What is being asked
Please return only the lines from the one holding "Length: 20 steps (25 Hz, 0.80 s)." through the one holding "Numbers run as", exactly as they appear in the records below, both ends included.

══ Stored data

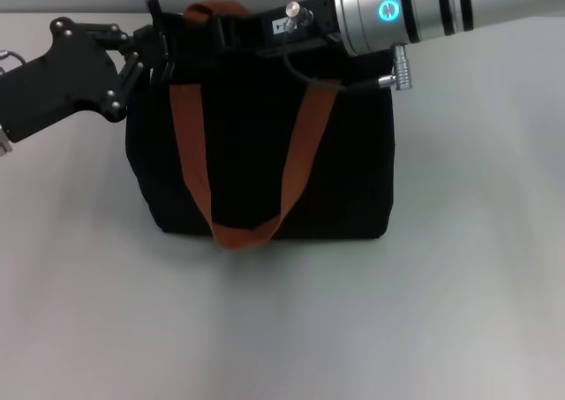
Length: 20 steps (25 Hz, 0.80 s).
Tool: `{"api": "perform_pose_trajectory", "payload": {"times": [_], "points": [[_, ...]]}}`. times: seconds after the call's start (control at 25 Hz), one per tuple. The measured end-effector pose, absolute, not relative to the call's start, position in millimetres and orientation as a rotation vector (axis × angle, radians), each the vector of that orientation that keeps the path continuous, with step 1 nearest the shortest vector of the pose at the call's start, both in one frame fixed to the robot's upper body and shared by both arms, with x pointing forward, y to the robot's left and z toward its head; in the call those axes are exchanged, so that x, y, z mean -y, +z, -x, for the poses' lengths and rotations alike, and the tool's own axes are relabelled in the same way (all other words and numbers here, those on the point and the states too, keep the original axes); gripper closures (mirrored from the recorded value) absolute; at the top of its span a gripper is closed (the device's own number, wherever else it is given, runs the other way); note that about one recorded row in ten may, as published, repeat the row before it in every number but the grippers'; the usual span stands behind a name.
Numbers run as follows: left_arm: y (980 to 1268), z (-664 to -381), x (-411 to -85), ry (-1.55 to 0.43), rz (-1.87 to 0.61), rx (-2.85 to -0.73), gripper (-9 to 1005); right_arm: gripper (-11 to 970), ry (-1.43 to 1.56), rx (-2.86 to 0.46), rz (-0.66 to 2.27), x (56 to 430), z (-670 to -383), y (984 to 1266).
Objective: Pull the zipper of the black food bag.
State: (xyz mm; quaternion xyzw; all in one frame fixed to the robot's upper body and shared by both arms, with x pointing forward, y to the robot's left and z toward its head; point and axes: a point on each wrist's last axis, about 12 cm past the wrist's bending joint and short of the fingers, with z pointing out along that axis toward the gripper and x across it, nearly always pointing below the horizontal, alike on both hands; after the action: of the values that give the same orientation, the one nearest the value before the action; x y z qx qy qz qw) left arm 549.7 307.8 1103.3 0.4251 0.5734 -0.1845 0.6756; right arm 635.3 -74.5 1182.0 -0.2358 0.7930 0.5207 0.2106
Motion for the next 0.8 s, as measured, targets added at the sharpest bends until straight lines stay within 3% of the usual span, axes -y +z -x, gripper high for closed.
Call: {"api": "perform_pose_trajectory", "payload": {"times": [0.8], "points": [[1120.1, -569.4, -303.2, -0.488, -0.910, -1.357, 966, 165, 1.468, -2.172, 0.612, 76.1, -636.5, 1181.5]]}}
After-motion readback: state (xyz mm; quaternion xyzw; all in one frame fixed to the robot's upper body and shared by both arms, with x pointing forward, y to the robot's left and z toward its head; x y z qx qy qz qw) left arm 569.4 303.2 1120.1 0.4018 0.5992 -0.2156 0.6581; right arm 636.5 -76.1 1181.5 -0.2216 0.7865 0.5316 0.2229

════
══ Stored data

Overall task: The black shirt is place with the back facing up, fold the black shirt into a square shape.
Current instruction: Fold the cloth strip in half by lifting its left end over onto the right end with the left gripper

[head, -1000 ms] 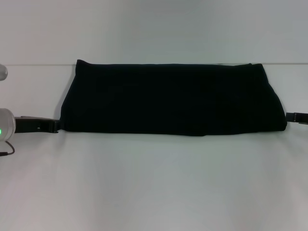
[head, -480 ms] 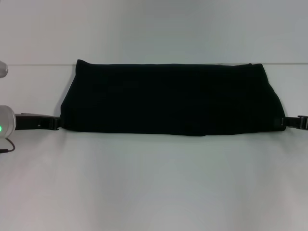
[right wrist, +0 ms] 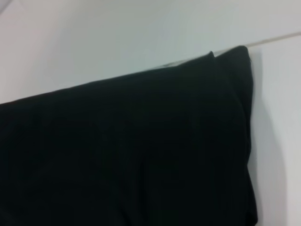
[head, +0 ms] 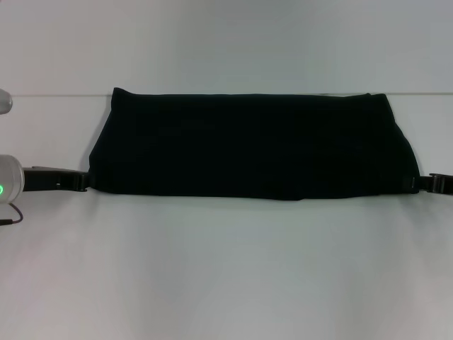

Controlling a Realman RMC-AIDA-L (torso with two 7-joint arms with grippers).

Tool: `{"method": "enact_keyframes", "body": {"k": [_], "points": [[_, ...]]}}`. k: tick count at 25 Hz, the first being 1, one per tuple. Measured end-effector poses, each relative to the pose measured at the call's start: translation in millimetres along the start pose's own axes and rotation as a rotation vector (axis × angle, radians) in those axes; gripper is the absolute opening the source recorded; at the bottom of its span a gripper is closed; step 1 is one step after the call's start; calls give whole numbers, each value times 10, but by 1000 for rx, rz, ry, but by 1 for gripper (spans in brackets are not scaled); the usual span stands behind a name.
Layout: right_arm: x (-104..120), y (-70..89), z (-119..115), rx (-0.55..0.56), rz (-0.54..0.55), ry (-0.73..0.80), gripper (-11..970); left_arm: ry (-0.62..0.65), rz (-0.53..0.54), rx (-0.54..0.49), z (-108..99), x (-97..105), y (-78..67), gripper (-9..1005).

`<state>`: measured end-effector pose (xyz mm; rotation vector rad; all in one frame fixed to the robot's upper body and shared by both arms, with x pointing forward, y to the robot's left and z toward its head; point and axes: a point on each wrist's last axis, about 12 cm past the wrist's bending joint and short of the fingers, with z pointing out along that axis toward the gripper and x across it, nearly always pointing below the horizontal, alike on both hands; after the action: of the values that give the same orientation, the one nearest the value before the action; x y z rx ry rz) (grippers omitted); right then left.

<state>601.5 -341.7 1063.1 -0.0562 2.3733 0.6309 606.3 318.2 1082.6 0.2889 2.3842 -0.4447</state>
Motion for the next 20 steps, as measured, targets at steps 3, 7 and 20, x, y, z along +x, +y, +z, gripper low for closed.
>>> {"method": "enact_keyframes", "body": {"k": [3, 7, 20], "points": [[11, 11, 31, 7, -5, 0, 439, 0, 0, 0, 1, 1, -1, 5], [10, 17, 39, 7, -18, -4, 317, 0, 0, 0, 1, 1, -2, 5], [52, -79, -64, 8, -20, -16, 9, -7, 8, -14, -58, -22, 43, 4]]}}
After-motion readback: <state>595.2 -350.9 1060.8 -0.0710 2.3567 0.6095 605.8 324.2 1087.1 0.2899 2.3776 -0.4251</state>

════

Exercise answer
Length: 20 steps (25 Hz, 0.80 s).
Tool: `{"api": "perform_pose_trajectory", "payload": {"times": [_], "points": [[_, ...]]}}`. times: seconds after the call's start (control at 25 Hz), one per tuple. The measured end-effector pose, absolute, not relative to the call's start, position in millimetres and orientation as a rotation vector (axis × angle, radians), each the vector of that orientation that keeps the path continuous, with step 1 nearest the shortest vector of the pose at the call's start, both in one frame fixed to the robot's upper body and shared by both arms, with x pointing forward, y to the robot's left and z toward its head; in the call those axes are exchanged, so that x, y, z mean -y, +z, -x, for the poses' lengths and rotations alike, and the tool's own axes are relabelled in the same way (all other words and numbers here, those on the point and the states too, keep the original axes); gripper closures (mirrored from the recorded value) absolute; at the top of its span a gripper is closed (the device's own number, wherever else it is given, runs the other way); note that about one recorded row in ten may, as published, repeat the row before it in every number but the grippers'; the usual span stands behind a name.
Numbers run as follows: left_arm: y (980 to 1268), z (-664 to -381), x (-411 to -85), ry (-1.55 to 0.43), rz (-1.87 to 0.61), rx (-2.85 to -0.73), gripper (-9 to 1005); right_arm: gripper (-11 to 970), ry (-1.43 to 1.56), rx (-2.86 to 0.46), rz (-0.66 to 2.27), x (56 to 430), z (-670 to -383), y (984 to 1266).

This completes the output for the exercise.